Les chenilles imitent parfois les signaux chimiques des fourmis pour se lier d'amitié avec elles, récompensant leurs hôtes avec des excrétions sucrées. Mais des recherches ont laissé entendre que certaines chenilles copiaient la façon dont les reines des fourmis vibraient pour communiquer avec leur colonie, explique Chiara De Gregorio, éthologue à l'Université de Warwick en Angleterre.
Cela soulève la possibilité que ces chenilles « pourraient exploiter les systèmes de communication existants au sein de la colonie de fourmis », explique De Gregorio.
Elle et ses collègues ont collecté neuf espèces de chenilles et des colonies de deux espèces de fourmis dans le nord de l'Italie. Les chercheurs ont classé les chenilles comme allant de sans relation avec les fourmis à hautement myrmécophiles – un parasite totalement dépendant des fourmis pour leur survie.
À l’aide de microphones sensibles, l’équipe a enregistré et analysé les minuscules vibrations émises par les chenilles et les fourmis qui voyageaient à travers des matériaux tels que la terre. Cela a permis d'examiner de près le tempo et la régularité des signaux bourdonnants.
« Chez de nombreuses espèces animales, le rythme est de plus en plus reconnu comme un élément important de la communication », explique De Gregorio. « Ce n'est pas seulement ce qui est communiqué qui compte, mais aussi la manière dont ».
Les chenilles et les fourmis vibraient selon un rythme régulier, un peu comme le tic-tac d'un métronome, dit-elle. Mais seules les chenilles les plus dépendantes des fourmis pouvaient produire des schémas rythmiques correspondant à la complexité des fourmis, notamment en gardant des pauses régulières entre les impulsions et une alternance d'espaces longs et courts. Ce langage rythmique précis peut être important pour former un partenariat étroit avec les fourmis.
De Gregorio pense que les fourmis utilisaient déjà ces vibrations pour leurs propres besoins de communication.

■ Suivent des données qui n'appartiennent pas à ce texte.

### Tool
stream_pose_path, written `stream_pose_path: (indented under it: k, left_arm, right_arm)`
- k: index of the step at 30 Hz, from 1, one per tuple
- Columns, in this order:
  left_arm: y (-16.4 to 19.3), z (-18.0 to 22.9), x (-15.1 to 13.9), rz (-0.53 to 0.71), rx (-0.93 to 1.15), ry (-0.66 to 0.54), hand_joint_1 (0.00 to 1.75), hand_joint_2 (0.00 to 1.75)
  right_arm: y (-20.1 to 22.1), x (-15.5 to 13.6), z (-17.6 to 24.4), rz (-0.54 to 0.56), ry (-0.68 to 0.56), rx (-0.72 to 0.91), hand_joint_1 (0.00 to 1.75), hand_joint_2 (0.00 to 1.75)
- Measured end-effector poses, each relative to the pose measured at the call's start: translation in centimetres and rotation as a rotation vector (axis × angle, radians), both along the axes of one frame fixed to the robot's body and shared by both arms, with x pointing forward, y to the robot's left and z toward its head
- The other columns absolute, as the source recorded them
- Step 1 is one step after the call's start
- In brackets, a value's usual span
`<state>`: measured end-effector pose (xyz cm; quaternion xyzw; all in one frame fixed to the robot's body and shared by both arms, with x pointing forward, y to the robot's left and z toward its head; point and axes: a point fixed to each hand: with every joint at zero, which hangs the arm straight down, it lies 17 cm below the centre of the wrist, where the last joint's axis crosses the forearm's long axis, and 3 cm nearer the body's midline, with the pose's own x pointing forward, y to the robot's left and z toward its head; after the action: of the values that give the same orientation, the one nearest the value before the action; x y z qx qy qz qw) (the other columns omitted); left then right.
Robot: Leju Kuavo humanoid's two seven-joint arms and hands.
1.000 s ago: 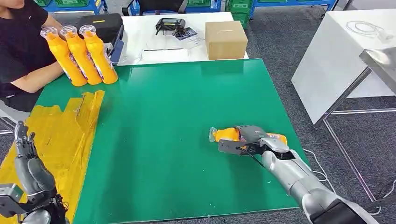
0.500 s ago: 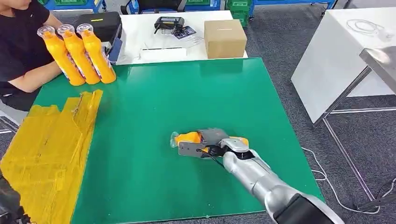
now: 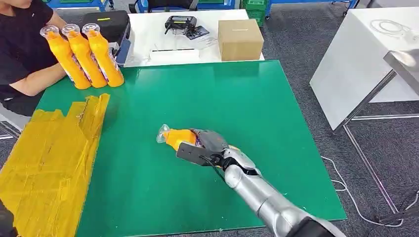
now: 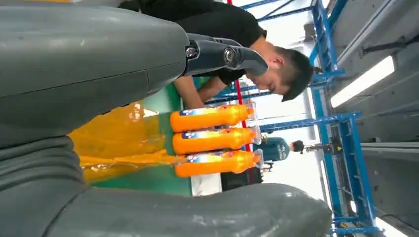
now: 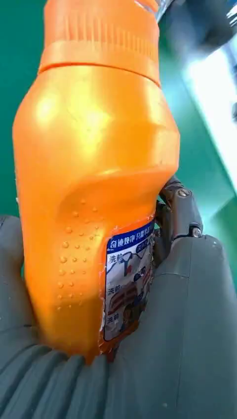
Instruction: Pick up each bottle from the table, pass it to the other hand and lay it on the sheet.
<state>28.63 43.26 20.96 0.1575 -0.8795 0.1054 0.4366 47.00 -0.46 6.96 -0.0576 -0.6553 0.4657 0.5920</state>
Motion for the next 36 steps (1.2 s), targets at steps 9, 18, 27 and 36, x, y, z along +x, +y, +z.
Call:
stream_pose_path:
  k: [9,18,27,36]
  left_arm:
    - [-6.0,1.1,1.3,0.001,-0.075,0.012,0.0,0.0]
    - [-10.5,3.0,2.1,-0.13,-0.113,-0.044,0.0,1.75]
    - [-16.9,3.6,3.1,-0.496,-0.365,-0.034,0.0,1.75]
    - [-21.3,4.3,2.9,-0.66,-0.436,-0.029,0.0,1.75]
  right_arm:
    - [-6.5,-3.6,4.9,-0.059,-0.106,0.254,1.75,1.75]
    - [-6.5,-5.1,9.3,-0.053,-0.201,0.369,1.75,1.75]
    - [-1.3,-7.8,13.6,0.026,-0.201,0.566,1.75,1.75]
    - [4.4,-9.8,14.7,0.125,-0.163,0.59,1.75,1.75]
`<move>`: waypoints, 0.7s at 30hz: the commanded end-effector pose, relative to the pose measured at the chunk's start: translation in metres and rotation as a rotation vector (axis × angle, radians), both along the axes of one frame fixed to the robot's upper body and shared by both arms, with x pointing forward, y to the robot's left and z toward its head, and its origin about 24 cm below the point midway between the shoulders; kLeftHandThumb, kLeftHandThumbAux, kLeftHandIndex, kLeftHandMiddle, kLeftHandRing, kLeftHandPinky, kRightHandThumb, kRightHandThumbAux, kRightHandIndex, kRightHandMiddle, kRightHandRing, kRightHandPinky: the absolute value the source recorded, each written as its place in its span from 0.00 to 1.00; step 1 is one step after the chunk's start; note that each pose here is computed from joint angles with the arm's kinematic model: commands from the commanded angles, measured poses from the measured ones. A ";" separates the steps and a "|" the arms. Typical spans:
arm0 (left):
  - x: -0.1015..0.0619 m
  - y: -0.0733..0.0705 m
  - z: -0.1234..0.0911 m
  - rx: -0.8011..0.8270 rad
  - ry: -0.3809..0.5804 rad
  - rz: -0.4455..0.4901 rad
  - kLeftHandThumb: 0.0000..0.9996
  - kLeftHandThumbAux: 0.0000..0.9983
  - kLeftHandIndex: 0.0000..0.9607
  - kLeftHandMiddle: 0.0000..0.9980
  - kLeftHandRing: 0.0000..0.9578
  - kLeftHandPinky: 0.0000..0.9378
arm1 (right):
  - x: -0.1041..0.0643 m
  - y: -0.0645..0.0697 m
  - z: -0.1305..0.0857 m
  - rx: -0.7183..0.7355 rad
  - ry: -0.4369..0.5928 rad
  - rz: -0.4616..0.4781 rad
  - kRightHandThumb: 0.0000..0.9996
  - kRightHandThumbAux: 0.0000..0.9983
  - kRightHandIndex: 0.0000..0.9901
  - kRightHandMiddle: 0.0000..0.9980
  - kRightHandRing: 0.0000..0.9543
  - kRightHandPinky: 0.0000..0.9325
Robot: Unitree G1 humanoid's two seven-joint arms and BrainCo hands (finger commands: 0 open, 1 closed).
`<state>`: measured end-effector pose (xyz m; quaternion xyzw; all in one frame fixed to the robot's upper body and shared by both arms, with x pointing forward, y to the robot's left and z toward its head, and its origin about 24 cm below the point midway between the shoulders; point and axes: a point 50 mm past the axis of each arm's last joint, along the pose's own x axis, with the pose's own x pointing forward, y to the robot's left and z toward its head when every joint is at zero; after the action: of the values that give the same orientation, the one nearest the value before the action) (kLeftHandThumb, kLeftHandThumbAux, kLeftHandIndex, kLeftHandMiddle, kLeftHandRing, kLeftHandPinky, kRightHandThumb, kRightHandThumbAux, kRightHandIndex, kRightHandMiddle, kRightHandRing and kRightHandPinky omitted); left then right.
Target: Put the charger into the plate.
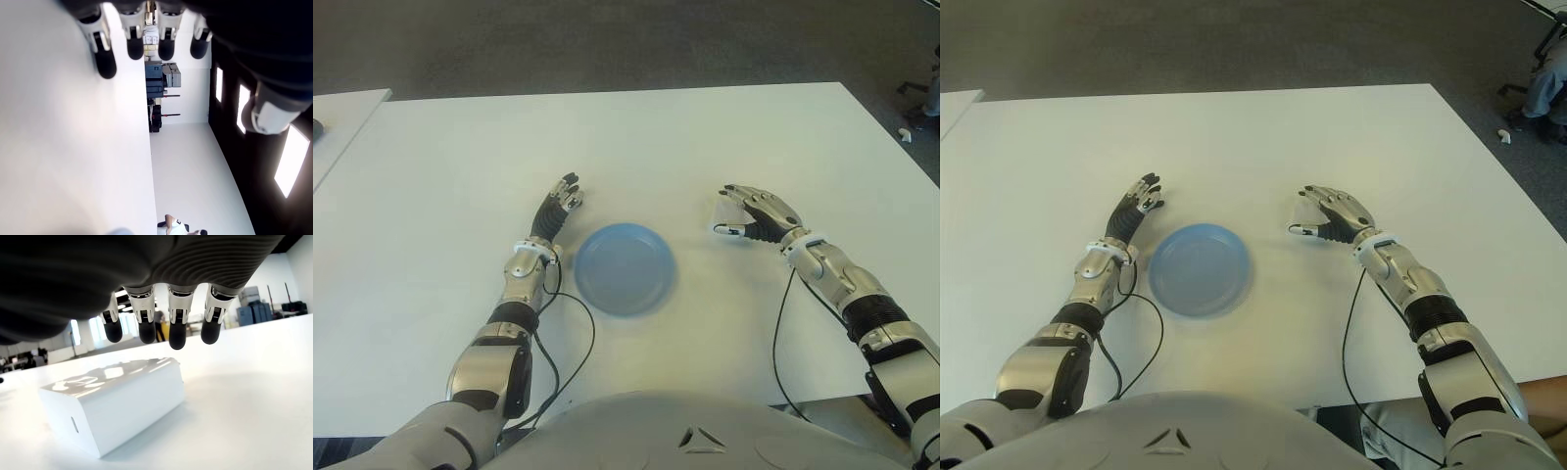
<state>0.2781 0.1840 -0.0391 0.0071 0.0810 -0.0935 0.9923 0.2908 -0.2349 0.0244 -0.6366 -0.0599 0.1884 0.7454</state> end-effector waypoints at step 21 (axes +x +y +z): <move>-0.048 0.003 -0.053 0.010 0.312 -0.052 0.00 0.49 0.06 0.07 0.07 0.09 | -0.005 -0.008 -0.019 -0.088 0.078 0.006 0.32 0.08 0.00 0.00 0.00 0.00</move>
<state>0.2791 0.1878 -0.0389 0.0142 0.0817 -0.1032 0.9912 0.2876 -0.2460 0.0100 -0.6575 -0.0295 0.2004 0.7257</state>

Les chenilles qui pourraient exploiter ce système « recevraient plus d’attention et de soins de la part des fourmis », dit-elle.
Luan Dias Lima, entomologiste à l'Université de São Paulo au Brésil, souhaite voir une étude similaire sur les papillons metalmark. Leurs chenilles ont développé indépendamment des relations étroites avec les fourmis, donc comparer les deux familles de papillons pourrait révéler s'il existe un « rythme universel global » pour les communications fourmis-papillons.
De Gregorio dit que le degré de complexité rythmique de cette communication entre insectes la fascine particulièrement, surtout en tant qu'étudiante des primates. Les primates ont un cerveau très sophistiqué, mais la génération et la reconnaissance du rythme sont encore rares parmi eux, que l'on trouve seulement chez une poignée d'espèces comme les humains, les lémuriens indri et les gibbons. Les découvertes sur les papillons pourraient signifier que garder un rythme pourrait être quelque chose de fondamental pour la communication et plus répandu parmi les animaux qu’on ne le pensait.
« Observer des niveaux comparables d'organisation rythmique chez les fourmis était vraiment époustouflant », dit-elle.